Personal information
- Born: 3 July 1970 (age 55) Salon-de-Provence, France
- Nationality: French
- Height: 197 cm (6 ft 6 in)
- Playing position: Goalkeeper

Club information
- Current club: Retired

Youth career
- Team
- –: SSMC Miramas
- –: SMUC Marseille

Senior clubs
- Years: Team
- 0000-1989: SMUC Marseille
- 1989-1994: OM Vitrolles
- 1994-1995: Istres Provence Handball
- 1995-1996: OM Vitrolles
- 1996-1997: SD Teucro
- 1997-1998: Spacer's Toulouse
- 1998-1999: CB Cangas
- 1999-2000: HC Wuppertal
- 2000-2003: Montpellier Handball
- 2003-2005: Paris Handball
- 2003-2005: USAM Nîmes
- 2009: THW Kiel

National team
- Years: Team / Apps / (Gls)
- 1990-2007: France / 202 / (0)

Medal record
World Championships
| Gold medal – first place | 1995 Iceland |  |
| Gold medal – first place | 2001 France |  |
| Bronze medal – third place | 2003 Portugal |  |
| Bronze medal – third place | 2005 Tunisia |  |

= Bruno Martini (handballer) =

French handball player (born 1970)

Bruno Martini (born 1970) is a French former team handball goalkeeper. He was a part of the French national team that won the 1995 World Championship; the first time France ever won a major international tournament.

==Career==
Martini played for the OM Vitrolles between 1991-1994, where he won the EHF Cup Winners' Cup in 1993 and the French Championship in 1994. In 1994, he joined Istres Provence Handball, where he played for a year before returning to OM Vitrolles. Here he once again won the French championship, before leaving for Spanish SD Teucro, when OM Vitrolles went bankrupt and were administratively relegated.

After a year in Spain, he returned to France and played for Spacer's Toulouse. Here he won the Coupe de France in 1998, before joining the Spanish team BM Cangas. In the 1999-2000 season, he joined German Bundesliga side HC Wuppertal.

From 2000 to 2003, he played for Montpellier Handball, where he won the French championship and Cup in 2002 and 2003. At the end of his career, he also played for Paris Handball and USAM Nîmes.

In March 2009 he came back from retirement to join German side THW Kiel to replace the injured Andreas Palicka.

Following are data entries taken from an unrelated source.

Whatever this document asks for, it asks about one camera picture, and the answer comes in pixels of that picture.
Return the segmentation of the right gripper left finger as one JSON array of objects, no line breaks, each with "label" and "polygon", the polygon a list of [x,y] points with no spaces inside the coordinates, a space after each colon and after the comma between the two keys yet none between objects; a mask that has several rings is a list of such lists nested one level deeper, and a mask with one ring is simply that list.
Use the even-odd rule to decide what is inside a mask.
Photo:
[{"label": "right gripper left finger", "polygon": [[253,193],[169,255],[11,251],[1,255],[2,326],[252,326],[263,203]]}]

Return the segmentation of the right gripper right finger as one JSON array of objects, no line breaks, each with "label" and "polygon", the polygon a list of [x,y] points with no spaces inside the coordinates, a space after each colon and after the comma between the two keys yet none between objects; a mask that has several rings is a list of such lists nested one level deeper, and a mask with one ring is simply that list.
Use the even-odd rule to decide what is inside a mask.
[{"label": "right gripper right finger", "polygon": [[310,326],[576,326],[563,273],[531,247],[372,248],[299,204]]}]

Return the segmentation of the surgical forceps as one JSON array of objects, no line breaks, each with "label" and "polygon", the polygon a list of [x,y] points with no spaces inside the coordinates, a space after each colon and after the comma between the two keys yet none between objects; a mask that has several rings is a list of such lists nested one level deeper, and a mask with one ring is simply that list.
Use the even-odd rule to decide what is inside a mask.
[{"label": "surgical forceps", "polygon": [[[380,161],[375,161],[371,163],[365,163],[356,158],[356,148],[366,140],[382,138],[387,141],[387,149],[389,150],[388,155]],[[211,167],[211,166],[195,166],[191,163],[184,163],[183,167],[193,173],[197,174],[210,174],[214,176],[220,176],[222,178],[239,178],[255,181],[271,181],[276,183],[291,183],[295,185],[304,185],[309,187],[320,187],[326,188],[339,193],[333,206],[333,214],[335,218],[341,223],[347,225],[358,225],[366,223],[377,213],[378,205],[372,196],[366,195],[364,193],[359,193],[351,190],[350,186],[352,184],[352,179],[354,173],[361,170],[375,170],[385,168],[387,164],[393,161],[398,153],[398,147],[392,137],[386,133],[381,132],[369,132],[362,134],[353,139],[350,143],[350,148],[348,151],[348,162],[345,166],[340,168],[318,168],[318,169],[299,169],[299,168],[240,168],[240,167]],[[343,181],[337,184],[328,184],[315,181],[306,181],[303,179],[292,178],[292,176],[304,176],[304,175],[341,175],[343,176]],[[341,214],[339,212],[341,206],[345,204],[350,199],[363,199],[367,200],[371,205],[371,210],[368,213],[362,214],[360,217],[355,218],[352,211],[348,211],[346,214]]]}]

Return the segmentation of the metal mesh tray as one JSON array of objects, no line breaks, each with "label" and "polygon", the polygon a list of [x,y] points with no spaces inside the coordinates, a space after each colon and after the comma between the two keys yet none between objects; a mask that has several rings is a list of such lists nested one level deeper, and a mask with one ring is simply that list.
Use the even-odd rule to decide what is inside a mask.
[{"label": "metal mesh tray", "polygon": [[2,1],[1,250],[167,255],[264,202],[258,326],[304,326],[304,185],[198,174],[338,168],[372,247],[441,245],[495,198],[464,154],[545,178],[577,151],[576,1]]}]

In that season he won both the Bundesliga and the DHB-Pokal.

===National team===
Martini played a total of 202 national team games for France. He debuted in 1990, a month after turning 20, against the Soviet Union.

With France, he won the 1995 and 2001 World Championships. At the 1997 and 2003 World Championships he won bronze medals with the French team. He also competed at the 1996 Summer Olympics, where he placed 4th with the French team, and also at the 2000 Summer Olympics, where the team placed 6th.

==Post-playing career==
Together with his wife, Sonia, he had the marketing company MP Sport, which works with the French league and several French clubs.

From 2010 until 15 January 2021 he was the General Manager at Paris Saint-Germain.

In November 2021, he was elected as the President of the French handball league, Ligue Nationale de Handball.

==Sexual abuse trial==
In January 2023, it became public that Martini was under investigation for sexual abuse against a minor and possession of child pornography. He agreed to a 1 year suspended sentence as a Plea bargain and withdrew from the presidency of the French league. He was replaced by David Tebib.

He had been made a knight of the French Legion of Honour, but was excluded following the trial.